The doctor who brought the coronavirus to the world’s attention in China and subsequently died, was an ophthalmologist. So, although I’m aware of the risks (I still think of myself as young and invincible), I would not dream of classing myself as working on the ‘frontline’ during this COVID-19 pandemic; to do so would detract from the heroic efforts of medical staff working in critical care settings and intensive care facilities. I chose the right career many years ago in ophthalmic surgery, to avoid the intense work currently being performed by my critical care colleagues. My work life at the moment is much reduced from normal, as sight-threatening treatments are put on hold for more life-threatening emergencies. Having to put on the personal protective equipment we see on the news to carry out my emergency operations, I cannot comprehend how fellow doctors can work like this for hours on end; fortunately eye operations are usually not too long but the heat, sweat and utter feelings of claustrophobia I experience when gowned up are sometimes unbearable, on top of trying to perform delicate eye operations.
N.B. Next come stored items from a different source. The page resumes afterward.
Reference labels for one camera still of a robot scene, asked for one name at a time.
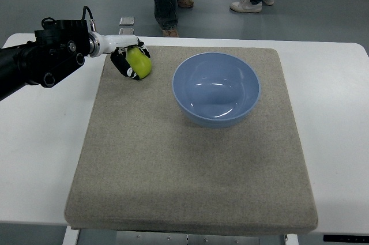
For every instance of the lower metal floor plate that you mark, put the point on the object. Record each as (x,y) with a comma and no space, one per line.
(126,31)

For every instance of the upper metal floor plate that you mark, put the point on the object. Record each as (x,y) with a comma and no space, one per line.
(126,21)

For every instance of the metal table frame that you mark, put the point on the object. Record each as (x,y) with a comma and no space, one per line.
(89,236)

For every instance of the blue bowl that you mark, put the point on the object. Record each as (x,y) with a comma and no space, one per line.
(215,89)

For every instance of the green pear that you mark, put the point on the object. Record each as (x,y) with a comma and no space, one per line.
(139,62)

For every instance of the beige fabric mat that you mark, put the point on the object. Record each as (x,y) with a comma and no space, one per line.
(144,166)

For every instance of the metal floor plate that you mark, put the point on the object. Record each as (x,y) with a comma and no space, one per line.
(126,31)
(126,21)

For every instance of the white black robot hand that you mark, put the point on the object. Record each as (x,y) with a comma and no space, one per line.
(115,46)
We all have our fears however. I fear that if the crisis develops further, I will also be redeployed from work which I am totally familiar with and experienced in, to look after critically ill patients; after all, the Nightingale hospital is only about 10 minutes away from my home in London. Plans have been put in place to redeploy and train us but I fear that after 25 years of not seeing ‘sick’ patients, my skillset is not up to the rigours of patients on ventilation. So far, I have been lucky and I pray that the NHS can cope with the number of patients and there are enough more suitably trained medical staff to deal with the pandemic.
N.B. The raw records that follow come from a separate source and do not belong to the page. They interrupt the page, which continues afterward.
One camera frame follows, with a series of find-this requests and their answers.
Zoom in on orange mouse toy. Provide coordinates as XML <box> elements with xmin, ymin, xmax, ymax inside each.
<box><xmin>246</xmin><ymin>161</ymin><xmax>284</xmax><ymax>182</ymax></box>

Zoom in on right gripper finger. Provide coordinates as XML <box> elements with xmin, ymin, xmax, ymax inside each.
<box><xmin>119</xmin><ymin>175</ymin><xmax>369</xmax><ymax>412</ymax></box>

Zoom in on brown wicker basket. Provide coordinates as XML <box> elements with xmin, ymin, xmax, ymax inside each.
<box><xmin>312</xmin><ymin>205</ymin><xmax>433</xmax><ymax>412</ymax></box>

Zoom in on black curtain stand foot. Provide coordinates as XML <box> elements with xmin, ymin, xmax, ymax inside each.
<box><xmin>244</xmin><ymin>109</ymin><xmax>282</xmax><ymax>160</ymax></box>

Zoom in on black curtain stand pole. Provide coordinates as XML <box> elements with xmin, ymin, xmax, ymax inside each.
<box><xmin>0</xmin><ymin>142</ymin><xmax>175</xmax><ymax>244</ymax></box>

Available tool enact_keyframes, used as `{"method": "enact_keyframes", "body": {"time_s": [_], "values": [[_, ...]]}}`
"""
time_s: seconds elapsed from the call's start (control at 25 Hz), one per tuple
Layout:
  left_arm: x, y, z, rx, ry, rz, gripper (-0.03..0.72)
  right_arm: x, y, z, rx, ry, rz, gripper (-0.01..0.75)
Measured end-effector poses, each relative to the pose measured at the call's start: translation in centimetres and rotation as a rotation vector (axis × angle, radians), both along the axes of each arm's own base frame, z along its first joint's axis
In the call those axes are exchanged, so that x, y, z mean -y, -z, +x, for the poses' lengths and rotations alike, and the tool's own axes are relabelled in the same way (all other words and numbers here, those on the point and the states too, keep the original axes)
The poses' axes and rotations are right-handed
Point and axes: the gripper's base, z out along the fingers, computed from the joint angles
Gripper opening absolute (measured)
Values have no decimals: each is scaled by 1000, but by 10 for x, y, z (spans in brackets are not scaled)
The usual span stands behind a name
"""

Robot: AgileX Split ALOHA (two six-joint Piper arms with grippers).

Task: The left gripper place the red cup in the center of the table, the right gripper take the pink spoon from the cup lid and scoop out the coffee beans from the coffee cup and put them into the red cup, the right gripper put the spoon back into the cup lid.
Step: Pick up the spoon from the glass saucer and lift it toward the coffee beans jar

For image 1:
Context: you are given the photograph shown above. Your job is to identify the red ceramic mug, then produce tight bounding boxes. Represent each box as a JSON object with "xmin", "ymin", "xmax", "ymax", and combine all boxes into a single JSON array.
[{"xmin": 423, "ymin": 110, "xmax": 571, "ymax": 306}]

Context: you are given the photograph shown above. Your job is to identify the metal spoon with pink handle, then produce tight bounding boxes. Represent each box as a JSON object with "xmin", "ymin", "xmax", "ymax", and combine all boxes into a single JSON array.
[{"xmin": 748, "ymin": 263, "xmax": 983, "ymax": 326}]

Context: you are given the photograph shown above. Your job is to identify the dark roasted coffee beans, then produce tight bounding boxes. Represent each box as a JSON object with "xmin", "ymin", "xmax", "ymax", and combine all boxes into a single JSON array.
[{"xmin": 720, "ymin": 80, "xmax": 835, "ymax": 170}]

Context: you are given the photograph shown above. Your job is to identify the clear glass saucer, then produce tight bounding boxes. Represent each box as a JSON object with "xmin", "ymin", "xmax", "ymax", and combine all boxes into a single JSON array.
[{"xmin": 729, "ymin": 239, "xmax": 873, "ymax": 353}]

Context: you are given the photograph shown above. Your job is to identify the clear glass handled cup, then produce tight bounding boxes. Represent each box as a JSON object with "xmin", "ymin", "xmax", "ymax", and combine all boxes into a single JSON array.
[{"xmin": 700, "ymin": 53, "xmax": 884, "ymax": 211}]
I also fear that when some lockdown restrictions have been lifted, we are not able to cope with all the patients who need to return to the hospital for treatment and I fear that many patients may have irreversibly lost vision from their isolation.
I utterly miss being able to come home to Portaferry at the weekends and see my partner and family and worship at Portaferry Church on Sundays and I pray that I will be able to travel soon but the weekly Zoom services keep me in touch with the congregation and community at large in Portaferry, which I so miss and is so important in these troubling times.